Cathy Thomas Hess, BSN, RN, CWOCN, is Vice President and Chief Clinical Officer, Net Health. Ms Hess presides over Professional Services, which offers products and solutions to optimize process and workflows. Address correspondence to Cathy Thomas Hess, BSN, RN, CWOCN, via e-mail: email@example.com.
The tide is turning for healthcare as we are moving from fee-for-service to a pay-for-performance–based healthcare system. This was evidenced by the recent release of the Centers for Medicare & Medicaid Services (CMS) 2014 Hospital Outpatient Prospective Payment System and Ambulatory Surgical Center Payment System Policy Changes and Payment Rates final rule with comment period.1
The final rule streamlines the current 5 levels of outpatient clinic visit codes, replacing them with a single Healthcare Common Procedure Coding System (HCPCS) code describing all clinic visits. The CMS states: “A single code and payment for clinic visits is more administratively simple for hospitals and better reflects hospital resources involved in supporting an outpatient visit. The current 5 levels of outpatient visit codes are designed to distinguish differences in physician work.”2
Per the CMS: “Under this proposal, all clinic visits would be reported using the new HCPCS G code, regardless of whether the patient has been registered as an inpatient or outpatient of the hospital within the 3 years prior to a visit” (see page 670 of Final Rule). Regarding non-Medicare payors, it will be the facility’s responsibility to maintain the current billing structure for non-Medicare payors until further notified by the payor. In addition, the CMS also announced it will create 2 payment bundles—“high price” and “low price”—to reflect the various skin substitute products on the market (see pages 332–342).1
Lastly, CMS clearly states that it is important to continue to document and report Current Procedural Terminology/HCPCS codes and charges supporting the work performed for the visit. The outpatient documentation will be reviewed for rate setting in the future (see page 671 of Final Rule).1
Your documentation continues to be the essential “common thread” to justify payment, manage patient care, and monitor outcomes. In this column, we will begin to review the essential documentation elements necessary to support the work performed in the wound care department. In subsequent columns, we will map additional documentation elements and the use of integrating advanced adjunctive therapies sooner into the patient’s plan of care to drive cost-efficient and effective outcomes sooner.
As healthcare providers, we believe the most critical function of the medical record is to plan and provide continuity of care for a patient’s medical treatment. The documentation in the medical record does provide for this function, but in many instances, we, as healthcare providers, forget that the additional function of the medical record includes the following:
* supporting information for the financial reimbursement to hospitals, healthcare providers, skilled nursing facilities, and patients;
* supporting legal documentation in cases of injury or other legal proceedings;
* supporting information for quality-assurance and peer-review committees, state licensing agencies, and state regulatory agencies when assessing the quality of care provided; and
* supporting the critical information in an accreditation process, such as The Joint Commission, CMS, or the Undersea & Hyperbaric Medical Society.
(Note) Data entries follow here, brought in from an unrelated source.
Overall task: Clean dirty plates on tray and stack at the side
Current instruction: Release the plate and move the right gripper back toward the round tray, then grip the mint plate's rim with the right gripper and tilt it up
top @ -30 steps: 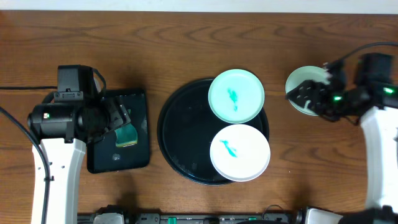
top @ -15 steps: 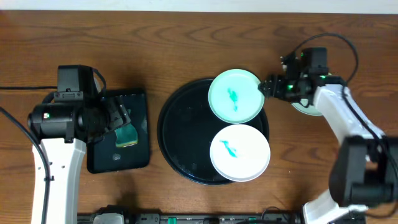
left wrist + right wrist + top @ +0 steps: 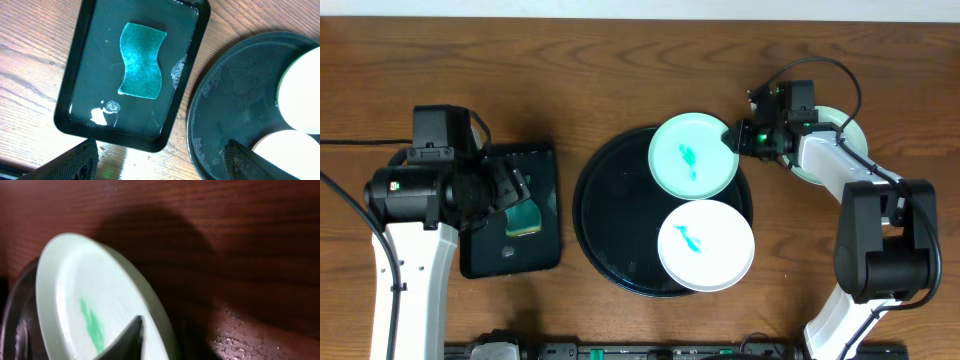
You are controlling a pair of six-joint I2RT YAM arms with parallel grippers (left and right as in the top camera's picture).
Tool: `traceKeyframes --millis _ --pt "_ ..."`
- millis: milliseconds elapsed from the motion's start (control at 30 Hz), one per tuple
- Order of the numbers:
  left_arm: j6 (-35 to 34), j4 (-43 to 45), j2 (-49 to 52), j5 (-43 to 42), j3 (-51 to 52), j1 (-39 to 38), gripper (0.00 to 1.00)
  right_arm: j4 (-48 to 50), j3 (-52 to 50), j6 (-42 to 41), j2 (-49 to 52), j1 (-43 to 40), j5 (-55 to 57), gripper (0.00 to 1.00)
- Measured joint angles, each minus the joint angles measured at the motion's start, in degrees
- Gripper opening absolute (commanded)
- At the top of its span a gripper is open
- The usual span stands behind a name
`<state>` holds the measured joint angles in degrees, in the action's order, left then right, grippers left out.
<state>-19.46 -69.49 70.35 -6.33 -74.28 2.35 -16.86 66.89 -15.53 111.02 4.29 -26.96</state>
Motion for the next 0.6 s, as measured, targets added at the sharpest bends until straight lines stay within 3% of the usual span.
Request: traceKeyframes --millis 100,600 --pt "0.02 -0.02 0.0 0.02 0.0 0.0 0.81 -0.48 0.0 -0.61 0.0 0.13 0.02 0.01" --pt "0.02 -0.13 0.0 0.0 0.0 0.0 0.81 -4.44 0.0 -1.22 -0.35 1.2 -2.62 0.01"
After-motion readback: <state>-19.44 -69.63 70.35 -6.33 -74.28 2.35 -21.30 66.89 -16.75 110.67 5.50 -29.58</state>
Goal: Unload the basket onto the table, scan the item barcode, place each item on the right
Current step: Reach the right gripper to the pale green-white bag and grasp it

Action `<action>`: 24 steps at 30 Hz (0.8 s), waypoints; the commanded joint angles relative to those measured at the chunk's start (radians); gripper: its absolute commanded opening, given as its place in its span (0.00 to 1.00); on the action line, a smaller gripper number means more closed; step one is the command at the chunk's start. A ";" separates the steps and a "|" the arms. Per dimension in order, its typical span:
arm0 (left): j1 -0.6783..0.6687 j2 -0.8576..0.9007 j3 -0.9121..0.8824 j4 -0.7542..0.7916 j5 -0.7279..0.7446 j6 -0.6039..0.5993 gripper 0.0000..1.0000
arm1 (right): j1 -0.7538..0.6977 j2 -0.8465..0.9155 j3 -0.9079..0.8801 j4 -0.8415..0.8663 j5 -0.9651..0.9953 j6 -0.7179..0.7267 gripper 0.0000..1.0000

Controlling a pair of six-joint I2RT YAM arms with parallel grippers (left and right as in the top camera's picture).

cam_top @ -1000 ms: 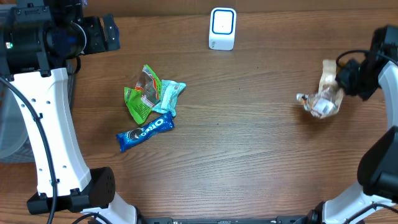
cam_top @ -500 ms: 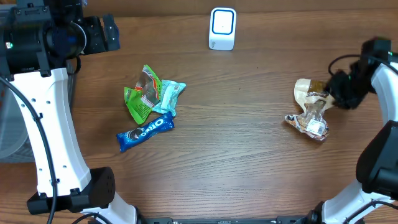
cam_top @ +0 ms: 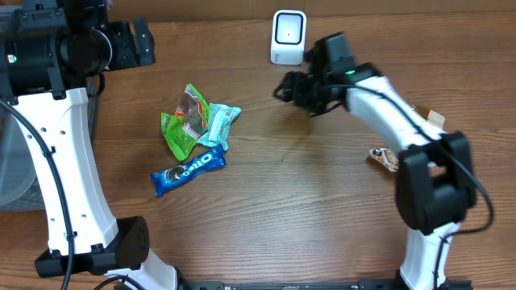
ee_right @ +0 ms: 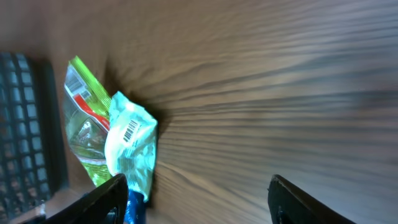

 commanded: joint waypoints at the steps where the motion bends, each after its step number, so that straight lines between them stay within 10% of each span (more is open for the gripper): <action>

Wound care documentation must support compliance, reimbursement, guidelines, and regulations. These elements can be met only through the appropriate documentation in the medical record. No matter the healthcare setting in which one provides care for wound and skin issues, the critical element becomes the documentation in the medical record.
The CMS has defined medical necessity as “No Medicare payment shall be made for items or services that are not reasonable and/or necessary for the diagnosis or treatment of illness or injury to improve the function of the malformed body member.” In short, the clinical documentation, diagnosis, and Current Procedural Terminology (CPT-4®)3 codes reported must meet medical necessity, or the claim will not be paid.
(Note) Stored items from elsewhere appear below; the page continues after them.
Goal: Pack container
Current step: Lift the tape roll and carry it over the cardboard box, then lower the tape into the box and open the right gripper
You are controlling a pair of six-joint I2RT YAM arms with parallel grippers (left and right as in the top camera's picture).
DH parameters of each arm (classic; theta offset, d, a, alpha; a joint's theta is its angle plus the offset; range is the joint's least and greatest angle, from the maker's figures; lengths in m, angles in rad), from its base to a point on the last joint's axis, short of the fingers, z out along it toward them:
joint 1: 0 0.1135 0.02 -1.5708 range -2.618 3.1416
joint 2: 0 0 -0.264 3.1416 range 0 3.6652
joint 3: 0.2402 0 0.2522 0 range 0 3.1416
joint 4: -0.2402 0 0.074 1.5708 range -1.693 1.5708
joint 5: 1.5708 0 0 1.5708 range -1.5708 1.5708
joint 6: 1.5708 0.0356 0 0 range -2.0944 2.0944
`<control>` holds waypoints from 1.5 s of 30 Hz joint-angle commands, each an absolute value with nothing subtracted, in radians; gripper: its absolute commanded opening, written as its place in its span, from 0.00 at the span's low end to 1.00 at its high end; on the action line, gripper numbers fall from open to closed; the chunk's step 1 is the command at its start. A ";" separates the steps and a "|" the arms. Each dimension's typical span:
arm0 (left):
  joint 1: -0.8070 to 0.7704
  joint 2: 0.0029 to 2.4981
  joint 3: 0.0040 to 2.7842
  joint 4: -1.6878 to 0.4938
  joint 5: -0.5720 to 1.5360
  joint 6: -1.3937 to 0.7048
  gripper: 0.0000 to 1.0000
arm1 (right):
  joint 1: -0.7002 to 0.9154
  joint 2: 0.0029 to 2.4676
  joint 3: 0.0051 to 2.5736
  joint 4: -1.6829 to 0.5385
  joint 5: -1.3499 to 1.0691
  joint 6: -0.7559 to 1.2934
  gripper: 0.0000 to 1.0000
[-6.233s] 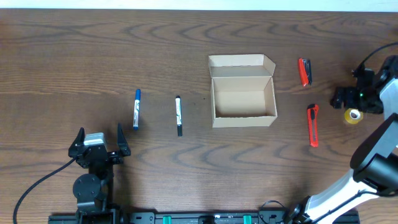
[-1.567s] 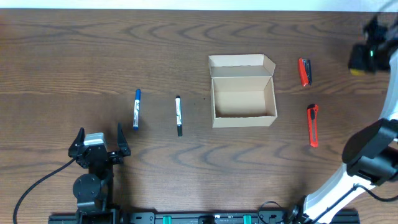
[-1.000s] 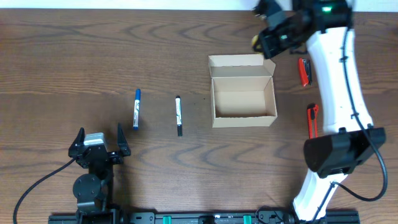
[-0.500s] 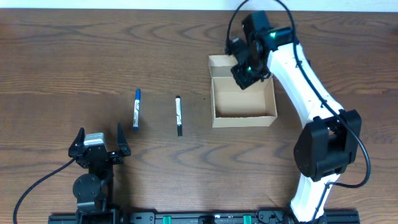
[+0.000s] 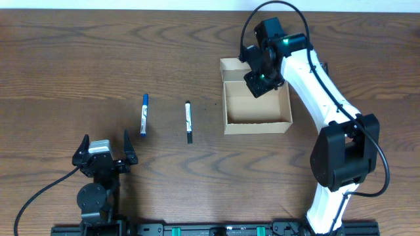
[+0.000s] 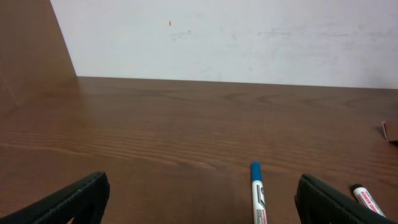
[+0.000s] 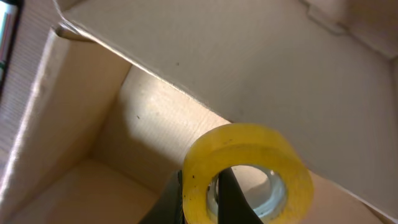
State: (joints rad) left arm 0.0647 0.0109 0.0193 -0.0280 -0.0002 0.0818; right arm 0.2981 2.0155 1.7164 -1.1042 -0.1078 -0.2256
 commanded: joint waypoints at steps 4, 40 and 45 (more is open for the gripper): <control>0.070 0.004 0.004 -0.077 -0.002 0.078 0.95 | 0.307 2.014 1.637 -1.089 -0.102 -0.194 0.02; 0.070 0.004 0.004 -0.077 -0.002 0.078 0.95 | 0.308 2.014 1.570 -1.054 -0.113 -0.195 0.01; 0.070 0.004 0.004 -0.077 -0.002 0.078 0.95 | 0.308 2.014 1.542 -1.048 -0.113 -0.195 0.01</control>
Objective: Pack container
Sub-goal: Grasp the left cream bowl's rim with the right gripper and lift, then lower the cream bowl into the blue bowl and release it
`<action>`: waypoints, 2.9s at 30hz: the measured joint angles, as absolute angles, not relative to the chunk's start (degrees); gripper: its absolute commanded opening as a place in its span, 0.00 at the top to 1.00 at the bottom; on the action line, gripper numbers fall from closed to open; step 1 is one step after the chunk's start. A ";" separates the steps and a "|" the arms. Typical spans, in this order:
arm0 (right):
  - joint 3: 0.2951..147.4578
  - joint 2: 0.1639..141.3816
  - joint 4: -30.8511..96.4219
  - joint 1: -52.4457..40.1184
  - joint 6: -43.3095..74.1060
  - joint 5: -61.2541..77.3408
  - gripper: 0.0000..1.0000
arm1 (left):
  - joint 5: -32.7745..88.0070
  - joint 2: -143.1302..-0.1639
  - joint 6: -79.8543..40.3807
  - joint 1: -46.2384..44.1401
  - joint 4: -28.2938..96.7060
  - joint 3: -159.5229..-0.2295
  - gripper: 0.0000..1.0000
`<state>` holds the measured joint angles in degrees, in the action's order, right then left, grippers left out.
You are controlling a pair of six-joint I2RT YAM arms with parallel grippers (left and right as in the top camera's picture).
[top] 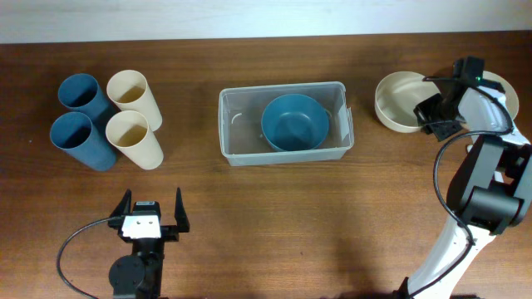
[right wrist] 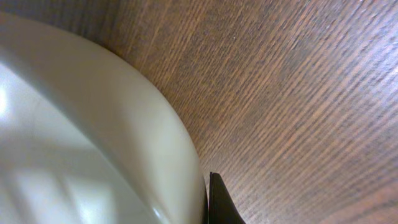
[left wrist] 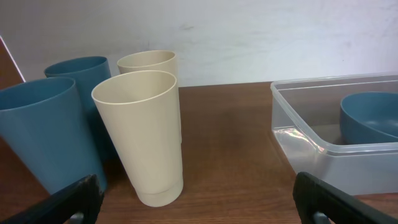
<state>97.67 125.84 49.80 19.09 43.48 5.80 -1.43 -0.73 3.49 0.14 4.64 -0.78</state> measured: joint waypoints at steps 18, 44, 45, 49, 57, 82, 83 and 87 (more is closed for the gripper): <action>124.77 115.68 76.53 15.90 23.20 22.13 0.96 | -1.43 -0.73 3.49 0.14 4.64 -0.78 0.00; 126.54 120.27 80.40 -10.48 14.87 11.84 0.96 | -1.43 -0.73 3.49 0.14 4.64 -0.78 0.00; 126.54 120.92 80.38 -10.48 14.98 11.88 0.96 | -1.43 -0.73 3.49 0.14 4.64 -0.78 0.00; 126.54 123.24 80.20 -10.48 15.00 12.73 0.96 | -1.43 -0.73 3.49 0.14 4.64 -0.78 0.00; 126.54 127.61 79.92 -10.50 15.03 13.41 0.96 | -1.43 -0.73 3.49 0.14 4.64 -0.78 0.00; 126.54 131.33 79.02 -11.14 15.18 13.85 0.78 | -1.43 -0.73 3.49 0.14 4.64 -0.78 0.00; 126.54 131.33 79.02 -11.14 15.20 13.82 0.78 | -1.43 -0.73 3.49 0.14 4.67 -0.78 0.00; 126.54 131.33 78.59 -11.14 15.20 13.82 0.61 | -1.43 -0.73 3.49 0.14 4.67 -0.78 0.00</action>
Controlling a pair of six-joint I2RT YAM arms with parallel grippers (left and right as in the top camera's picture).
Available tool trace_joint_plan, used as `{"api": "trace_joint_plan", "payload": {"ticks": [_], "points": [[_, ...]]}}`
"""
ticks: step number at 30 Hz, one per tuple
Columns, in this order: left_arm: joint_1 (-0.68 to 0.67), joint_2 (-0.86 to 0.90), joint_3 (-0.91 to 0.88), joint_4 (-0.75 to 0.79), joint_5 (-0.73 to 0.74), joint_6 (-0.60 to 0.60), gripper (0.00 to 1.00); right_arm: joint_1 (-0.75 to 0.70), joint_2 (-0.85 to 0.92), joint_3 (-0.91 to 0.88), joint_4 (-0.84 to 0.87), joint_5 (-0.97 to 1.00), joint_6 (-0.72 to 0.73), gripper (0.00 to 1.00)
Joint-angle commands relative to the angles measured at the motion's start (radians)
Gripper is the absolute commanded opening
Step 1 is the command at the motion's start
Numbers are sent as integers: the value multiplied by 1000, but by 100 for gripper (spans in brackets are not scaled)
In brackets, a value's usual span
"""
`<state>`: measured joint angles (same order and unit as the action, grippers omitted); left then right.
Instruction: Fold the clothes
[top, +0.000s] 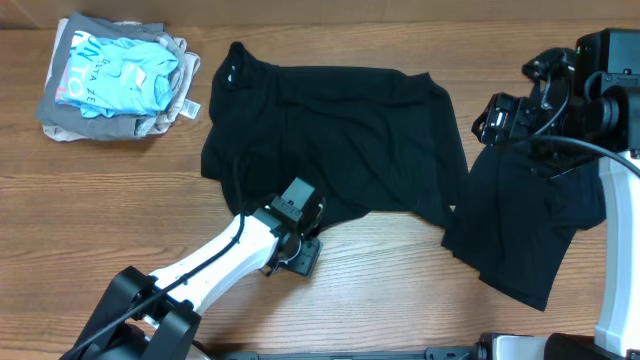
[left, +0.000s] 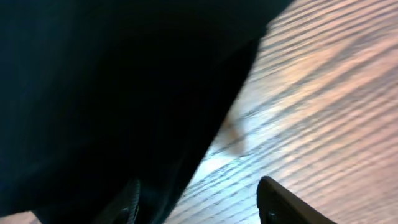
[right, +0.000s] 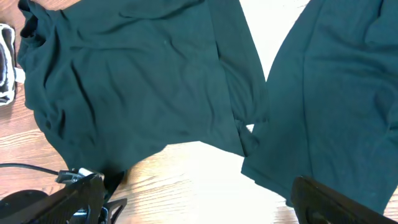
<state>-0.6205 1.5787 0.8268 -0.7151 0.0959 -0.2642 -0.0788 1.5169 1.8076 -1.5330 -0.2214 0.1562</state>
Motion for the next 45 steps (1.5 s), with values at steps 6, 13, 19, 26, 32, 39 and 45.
{"api": "trace_joint_plan", "payload": {"ticks": [6,13,19,26,32,39,45], "points": [[-2,2,-16,16,-122,-126,66,-4,0,-2,8,-3,-8,100],[-2,29,-20,25,-133,-141,68,-4,0,-2,6,-3,-8,100],[-2,38,-20,33,-132,-145,68,-4,0,-2,6,-3,-8,100],[-2,38,-20,39,-129,-145,69,-4,0,-2,6,-3,-8,100],[-2,37,-20,5,-129,-171,64,-4,0,-2,0,-3,-8,100],[-2,37,-20,-10,-121,-171,67,-4,0,-2,-14,-3,-8,100],[-2,38,-20,-2,-125,-171,68,-4,0,-2,-16,-3,-8,100]]}}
Medical necessity guidelines can be payer specific, but most often payers follow those guidelines published by CMS: National Coverage Determinations or Local Coverage Determinations. It is also prudent to be familiar with the private and managed care payer agreements and limitations. From the time the patient is called to schedule his/her services, the documentation process begins. Patient demographic and payer information is gathered; medical necessity and coverage are confirmed and entered into the documentation system. It is very important to diligently document the work performed for each encounter, supporting medical necessity for the visit.
With the change in payment for outpatient departments (as of January 1, 2014), it is essential to pay particular attention to the documentation requirements for procedures and documentation to support “new” and “established” patients. These aspects of documentation will be covered in subsequent columns.